▶ _Work item_:
Each entry below is to be written out exactly, and the pictures are to be left out.
.....
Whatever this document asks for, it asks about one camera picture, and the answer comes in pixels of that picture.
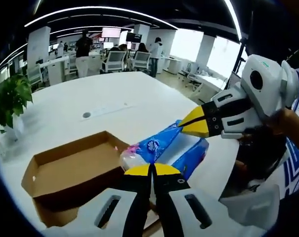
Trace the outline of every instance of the green leaves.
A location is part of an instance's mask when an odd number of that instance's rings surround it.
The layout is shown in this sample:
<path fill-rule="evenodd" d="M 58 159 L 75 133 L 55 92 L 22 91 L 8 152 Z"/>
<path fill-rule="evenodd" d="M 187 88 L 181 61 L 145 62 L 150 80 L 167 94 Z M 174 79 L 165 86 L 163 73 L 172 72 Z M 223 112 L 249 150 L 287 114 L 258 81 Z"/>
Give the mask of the green leaves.
<path fill-rule="evenodd" d="M 0 83 L 0 126 L 13 128 L 13 114 L 24 113 L 27 101 L 33 102 L 31 85 L 23 75 L 14 75 Z"/>

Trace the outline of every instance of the man in black shirt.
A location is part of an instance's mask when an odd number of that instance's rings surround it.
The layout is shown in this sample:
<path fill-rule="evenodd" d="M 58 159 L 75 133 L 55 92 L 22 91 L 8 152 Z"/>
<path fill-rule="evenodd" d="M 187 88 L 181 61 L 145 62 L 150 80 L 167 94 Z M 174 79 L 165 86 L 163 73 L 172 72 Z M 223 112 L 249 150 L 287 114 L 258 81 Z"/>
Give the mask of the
.....
▶ _Reply_:
Whatever this document asks for, it asks about one camera picture, and the answer comes in pixels of that picture.
Trace the outline of every instance of the green leaves.
A location is part of an instance's mask when an odd number of that instance's rings surround it.
The layout is shown in this sample:
<path fill-rule="evenodd" d="M 58 159 L 75 133 L 55 92 L 22 91 L 8 152 Z"/>
<path fill-rule="evenodd" d="M 187 88 L 181 61 L 145 62 L 150 80 L 167 94 Z M 174 79 L 165 86 L 163 73 L 172 72 Z M 223 112 L 249 150 L 287 114 L 258 81 Z"/>
Give the mask of the green leaves.
<path fill-rule="evenodd" d="M 0 83 L 0 126 L 13 128 L 13 114 L 24 113 L 27 101 L 33 102 L 31 85 L 23 75 L 14 75 Z"/>

Trace the outline of every instance of the man in black shirt.
A location is part of an instance's mask when an odd number of that instance's rings surround it.
The layout is shown in this sample:
<path fill-rule="evenodd" d="M 58 159 L 75 133 L 55 92 L 22 91 L 8 152 Z"/>
<path fill-rule="evenodd" d="M 187 88 L 181 61 L 145 62 L 150 80 L 167 94 Z M 174 79 L 165 86 L 163 73 L 172 72 Z M 223 112 L 249 150 L 287 114 L 258 81 Z"/>
Give the mask of the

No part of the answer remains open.